GIVEN ENTRIES:
———

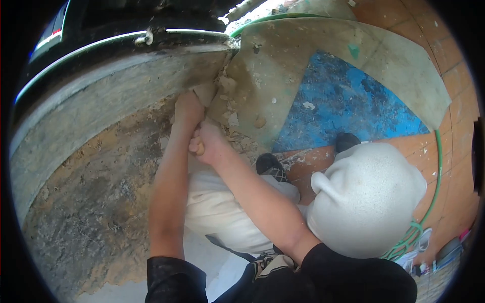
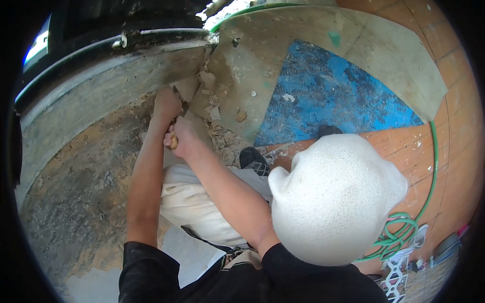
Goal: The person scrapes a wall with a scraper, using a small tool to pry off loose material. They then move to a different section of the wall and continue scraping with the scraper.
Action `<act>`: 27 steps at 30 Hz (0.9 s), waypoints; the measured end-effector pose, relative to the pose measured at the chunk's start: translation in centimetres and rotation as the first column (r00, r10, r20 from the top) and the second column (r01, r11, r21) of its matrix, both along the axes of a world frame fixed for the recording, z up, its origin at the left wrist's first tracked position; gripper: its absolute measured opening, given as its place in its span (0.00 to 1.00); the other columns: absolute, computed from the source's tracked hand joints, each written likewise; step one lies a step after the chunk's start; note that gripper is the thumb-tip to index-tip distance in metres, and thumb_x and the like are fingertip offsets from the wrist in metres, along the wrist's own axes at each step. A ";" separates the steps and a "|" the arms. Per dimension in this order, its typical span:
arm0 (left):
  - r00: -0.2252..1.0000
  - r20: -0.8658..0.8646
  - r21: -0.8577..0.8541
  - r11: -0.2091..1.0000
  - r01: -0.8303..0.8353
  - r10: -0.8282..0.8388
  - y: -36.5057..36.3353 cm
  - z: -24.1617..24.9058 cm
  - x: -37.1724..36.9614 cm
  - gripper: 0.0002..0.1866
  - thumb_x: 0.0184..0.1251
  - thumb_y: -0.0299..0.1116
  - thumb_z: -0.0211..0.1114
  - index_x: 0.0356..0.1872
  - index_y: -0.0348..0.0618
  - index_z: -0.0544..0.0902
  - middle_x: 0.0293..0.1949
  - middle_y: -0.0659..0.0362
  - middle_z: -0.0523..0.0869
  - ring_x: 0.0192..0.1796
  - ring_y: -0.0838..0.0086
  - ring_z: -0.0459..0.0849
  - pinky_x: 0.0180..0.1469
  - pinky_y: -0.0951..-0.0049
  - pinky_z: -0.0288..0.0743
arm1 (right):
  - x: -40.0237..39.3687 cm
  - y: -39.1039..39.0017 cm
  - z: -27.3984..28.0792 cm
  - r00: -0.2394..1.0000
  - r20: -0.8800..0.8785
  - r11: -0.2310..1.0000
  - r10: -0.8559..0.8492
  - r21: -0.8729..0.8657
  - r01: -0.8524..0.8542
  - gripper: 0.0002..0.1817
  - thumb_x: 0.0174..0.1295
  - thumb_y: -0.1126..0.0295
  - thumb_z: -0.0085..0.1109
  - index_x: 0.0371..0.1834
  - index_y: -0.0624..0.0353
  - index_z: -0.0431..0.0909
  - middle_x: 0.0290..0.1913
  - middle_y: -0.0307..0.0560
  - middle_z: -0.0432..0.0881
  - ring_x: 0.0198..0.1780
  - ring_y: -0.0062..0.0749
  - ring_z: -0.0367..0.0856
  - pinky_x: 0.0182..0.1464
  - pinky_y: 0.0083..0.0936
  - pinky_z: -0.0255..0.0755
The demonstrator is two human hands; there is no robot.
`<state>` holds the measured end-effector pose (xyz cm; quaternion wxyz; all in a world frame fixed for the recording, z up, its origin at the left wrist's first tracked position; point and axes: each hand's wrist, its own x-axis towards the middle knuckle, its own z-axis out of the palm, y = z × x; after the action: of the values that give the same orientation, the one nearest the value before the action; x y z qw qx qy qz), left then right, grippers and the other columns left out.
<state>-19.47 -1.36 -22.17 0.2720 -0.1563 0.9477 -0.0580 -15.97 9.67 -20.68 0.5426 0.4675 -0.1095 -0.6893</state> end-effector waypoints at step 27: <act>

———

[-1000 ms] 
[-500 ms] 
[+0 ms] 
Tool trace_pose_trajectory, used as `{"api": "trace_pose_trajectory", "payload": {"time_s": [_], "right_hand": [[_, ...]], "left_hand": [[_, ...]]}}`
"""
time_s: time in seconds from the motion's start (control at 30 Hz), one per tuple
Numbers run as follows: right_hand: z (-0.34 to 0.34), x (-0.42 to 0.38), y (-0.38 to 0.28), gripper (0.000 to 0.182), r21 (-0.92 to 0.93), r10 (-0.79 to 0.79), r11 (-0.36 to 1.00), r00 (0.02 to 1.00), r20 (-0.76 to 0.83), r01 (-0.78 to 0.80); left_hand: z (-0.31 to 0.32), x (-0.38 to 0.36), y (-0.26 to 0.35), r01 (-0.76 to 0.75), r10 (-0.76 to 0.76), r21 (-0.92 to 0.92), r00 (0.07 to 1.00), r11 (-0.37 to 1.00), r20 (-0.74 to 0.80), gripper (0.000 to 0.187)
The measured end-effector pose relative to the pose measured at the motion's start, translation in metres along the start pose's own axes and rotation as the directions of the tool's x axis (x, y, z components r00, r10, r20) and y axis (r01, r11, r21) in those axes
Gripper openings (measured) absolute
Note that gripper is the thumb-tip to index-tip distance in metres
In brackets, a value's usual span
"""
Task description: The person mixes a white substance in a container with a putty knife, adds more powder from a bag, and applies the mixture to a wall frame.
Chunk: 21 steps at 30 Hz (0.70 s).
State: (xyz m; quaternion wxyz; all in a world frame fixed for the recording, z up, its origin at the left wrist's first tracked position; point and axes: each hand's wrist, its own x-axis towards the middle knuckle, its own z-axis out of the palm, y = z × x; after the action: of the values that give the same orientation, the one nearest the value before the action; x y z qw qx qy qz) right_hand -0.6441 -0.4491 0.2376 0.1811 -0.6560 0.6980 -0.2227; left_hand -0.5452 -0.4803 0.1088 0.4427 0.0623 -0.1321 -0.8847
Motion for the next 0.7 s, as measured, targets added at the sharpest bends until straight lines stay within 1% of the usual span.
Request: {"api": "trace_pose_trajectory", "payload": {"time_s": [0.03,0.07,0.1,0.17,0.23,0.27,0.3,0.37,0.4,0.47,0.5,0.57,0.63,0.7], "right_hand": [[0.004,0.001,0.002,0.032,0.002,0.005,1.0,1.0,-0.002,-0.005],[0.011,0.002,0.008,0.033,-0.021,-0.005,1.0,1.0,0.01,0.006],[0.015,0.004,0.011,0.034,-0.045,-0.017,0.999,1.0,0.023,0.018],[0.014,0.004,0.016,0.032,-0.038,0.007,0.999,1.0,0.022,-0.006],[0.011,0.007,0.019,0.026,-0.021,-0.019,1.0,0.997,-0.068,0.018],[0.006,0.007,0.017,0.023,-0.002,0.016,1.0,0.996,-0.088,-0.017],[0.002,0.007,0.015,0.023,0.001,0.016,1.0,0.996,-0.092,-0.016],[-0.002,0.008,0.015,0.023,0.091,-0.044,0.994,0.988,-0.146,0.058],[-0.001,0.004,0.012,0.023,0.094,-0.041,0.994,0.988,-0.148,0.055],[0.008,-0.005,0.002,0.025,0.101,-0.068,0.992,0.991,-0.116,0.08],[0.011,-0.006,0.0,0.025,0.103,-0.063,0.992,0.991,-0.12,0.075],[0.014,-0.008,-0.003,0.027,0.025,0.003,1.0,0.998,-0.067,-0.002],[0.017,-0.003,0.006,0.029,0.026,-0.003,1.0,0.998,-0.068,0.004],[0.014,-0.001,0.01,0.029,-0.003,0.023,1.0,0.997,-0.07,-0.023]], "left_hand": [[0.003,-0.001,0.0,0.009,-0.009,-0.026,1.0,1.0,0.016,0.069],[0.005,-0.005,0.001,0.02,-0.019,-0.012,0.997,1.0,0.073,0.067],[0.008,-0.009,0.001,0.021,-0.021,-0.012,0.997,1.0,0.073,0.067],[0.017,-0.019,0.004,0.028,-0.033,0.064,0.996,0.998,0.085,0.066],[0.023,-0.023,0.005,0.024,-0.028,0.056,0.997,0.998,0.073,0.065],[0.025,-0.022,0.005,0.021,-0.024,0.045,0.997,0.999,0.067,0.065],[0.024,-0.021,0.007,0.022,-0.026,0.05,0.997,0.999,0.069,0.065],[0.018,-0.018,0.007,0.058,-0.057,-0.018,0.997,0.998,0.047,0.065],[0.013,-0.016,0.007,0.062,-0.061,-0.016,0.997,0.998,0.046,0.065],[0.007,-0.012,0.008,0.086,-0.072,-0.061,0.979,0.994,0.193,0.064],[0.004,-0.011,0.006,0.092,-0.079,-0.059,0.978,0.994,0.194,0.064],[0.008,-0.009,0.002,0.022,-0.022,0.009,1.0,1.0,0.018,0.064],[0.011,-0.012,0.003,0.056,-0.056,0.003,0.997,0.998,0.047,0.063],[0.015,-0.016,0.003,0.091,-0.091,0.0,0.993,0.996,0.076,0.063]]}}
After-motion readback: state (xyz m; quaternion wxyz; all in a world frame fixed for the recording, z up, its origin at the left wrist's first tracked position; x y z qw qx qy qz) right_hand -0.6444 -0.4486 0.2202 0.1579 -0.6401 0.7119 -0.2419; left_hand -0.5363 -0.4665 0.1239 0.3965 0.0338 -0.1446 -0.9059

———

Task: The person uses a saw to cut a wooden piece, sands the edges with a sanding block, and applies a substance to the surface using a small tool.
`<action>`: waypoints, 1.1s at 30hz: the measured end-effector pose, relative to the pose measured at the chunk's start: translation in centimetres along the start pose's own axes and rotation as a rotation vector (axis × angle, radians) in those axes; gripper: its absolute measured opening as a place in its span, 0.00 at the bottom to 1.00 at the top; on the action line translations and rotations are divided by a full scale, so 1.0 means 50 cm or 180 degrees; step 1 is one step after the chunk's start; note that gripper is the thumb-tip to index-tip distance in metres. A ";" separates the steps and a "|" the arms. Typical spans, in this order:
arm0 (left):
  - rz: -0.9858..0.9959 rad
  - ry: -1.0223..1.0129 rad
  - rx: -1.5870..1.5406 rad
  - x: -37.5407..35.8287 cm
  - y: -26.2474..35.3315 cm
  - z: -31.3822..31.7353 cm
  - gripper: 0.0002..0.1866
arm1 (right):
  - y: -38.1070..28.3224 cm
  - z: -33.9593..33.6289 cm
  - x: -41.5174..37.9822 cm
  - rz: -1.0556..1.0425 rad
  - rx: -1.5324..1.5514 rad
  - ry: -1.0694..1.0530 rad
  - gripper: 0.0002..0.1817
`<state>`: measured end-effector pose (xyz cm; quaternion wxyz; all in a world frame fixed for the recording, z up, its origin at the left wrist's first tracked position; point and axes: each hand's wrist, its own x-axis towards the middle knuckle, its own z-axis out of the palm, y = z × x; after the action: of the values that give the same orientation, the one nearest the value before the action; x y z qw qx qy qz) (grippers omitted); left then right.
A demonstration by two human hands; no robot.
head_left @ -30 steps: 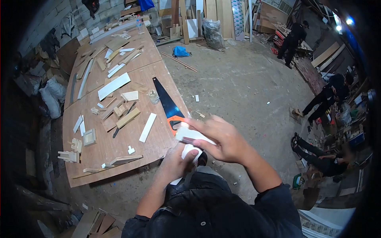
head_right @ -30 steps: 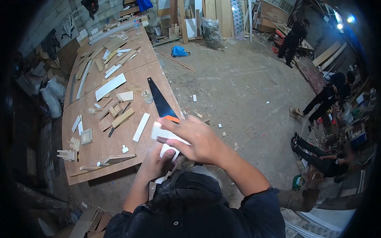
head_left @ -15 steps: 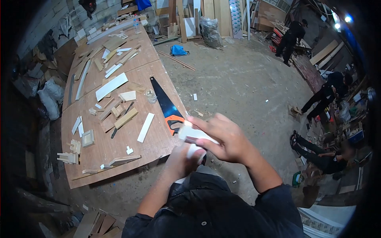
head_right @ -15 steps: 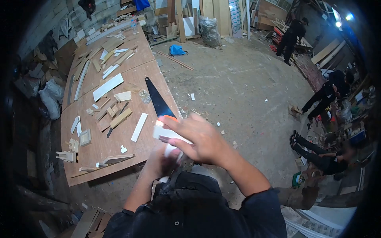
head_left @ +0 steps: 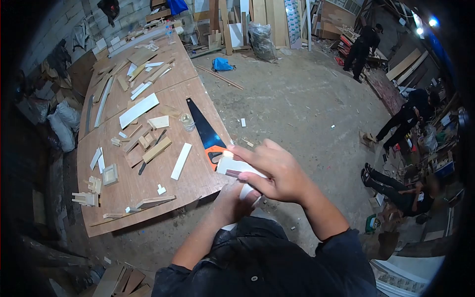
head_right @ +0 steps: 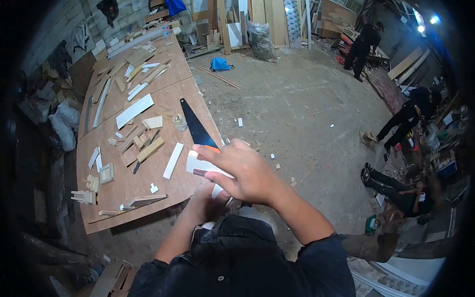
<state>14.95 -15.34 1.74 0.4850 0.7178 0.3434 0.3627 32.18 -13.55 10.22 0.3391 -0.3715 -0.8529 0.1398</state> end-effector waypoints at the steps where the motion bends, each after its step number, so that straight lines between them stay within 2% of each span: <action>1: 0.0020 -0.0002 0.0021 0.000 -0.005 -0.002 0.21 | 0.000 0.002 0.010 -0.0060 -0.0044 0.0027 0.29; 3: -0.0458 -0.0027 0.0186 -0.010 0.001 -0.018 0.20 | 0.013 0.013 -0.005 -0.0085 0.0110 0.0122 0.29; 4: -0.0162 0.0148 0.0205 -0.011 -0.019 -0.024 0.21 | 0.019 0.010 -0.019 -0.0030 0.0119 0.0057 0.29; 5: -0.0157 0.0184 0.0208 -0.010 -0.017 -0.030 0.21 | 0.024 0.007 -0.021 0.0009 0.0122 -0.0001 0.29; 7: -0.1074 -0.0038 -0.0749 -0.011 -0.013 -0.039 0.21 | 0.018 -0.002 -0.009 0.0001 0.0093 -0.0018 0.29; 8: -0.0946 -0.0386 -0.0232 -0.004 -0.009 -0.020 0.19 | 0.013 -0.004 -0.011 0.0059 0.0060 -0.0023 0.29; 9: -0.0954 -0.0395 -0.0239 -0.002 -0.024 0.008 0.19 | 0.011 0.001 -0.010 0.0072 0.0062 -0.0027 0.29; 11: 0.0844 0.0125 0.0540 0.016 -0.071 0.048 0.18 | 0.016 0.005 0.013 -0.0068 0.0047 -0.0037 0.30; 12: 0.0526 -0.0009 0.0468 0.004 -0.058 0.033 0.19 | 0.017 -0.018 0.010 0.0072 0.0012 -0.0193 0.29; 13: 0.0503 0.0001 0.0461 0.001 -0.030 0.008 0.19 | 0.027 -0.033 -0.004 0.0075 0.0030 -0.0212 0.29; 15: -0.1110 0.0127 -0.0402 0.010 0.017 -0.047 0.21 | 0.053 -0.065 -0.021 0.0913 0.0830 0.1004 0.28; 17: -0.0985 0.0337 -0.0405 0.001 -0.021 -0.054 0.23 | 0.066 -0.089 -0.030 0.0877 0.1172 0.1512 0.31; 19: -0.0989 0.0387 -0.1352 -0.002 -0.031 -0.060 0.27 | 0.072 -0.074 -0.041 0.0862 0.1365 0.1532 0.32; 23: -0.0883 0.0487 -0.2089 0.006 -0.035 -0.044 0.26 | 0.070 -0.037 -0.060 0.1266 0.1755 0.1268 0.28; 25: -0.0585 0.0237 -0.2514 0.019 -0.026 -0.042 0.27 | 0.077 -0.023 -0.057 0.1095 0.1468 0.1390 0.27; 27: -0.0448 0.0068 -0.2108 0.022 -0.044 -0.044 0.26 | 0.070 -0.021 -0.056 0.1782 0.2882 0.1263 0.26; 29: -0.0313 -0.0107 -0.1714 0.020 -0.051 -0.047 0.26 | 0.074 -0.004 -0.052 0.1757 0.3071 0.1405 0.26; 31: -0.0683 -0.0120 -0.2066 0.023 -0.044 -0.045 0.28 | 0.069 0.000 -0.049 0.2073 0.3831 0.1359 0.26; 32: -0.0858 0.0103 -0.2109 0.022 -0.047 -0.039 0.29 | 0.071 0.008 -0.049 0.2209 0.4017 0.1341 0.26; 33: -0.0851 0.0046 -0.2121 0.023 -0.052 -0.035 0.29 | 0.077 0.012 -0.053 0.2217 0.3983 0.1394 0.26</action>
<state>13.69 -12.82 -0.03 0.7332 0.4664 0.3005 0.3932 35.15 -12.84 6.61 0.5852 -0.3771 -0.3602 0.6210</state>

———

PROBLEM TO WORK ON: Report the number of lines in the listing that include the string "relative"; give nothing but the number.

ANSWER BOX: 3